WORK REQUIRED. Give again, word for word, each line below starting at the one that contains "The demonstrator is" and ending at the one that contains "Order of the".

Content starts

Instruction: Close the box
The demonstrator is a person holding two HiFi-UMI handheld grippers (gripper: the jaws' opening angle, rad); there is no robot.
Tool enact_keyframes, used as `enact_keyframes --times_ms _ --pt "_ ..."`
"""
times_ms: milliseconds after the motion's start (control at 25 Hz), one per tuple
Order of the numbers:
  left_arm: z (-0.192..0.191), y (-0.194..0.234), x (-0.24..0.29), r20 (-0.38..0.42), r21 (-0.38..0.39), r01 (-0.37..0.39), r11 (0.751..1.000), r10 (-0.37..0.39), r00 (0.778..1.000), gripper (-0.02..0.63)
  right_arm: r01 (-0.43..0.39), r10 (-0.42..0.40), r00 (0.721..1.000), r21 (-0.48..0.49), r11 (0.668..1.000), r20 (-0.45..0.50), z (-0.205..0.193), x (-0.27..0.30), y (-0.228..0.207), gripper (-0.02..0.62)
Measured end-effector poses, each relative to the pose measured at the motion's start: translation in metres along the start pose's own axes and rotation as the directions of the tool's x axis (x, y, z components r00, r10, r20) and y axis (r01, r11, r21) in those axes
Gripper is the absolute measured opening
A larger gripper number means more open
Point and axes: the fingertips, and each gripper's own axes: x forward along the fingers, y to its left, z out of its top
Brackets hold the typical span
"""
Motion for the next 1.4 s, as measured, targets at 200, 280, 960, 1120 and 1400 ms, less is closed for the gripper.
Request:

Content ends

COMPLETED TASK.
The demonstrator is a person holding two HiFi-UMI handheld grippers (gripper: the jaws' opening angle, rad); there is no robot.
Tool enact_keyframes, used as `enact_keyframes --times_ms _ --pt "_ ..."`
"""
times_ms: milliseconds after the motion's start (control at 25 Hz), one per tuple
Order of the numbers:

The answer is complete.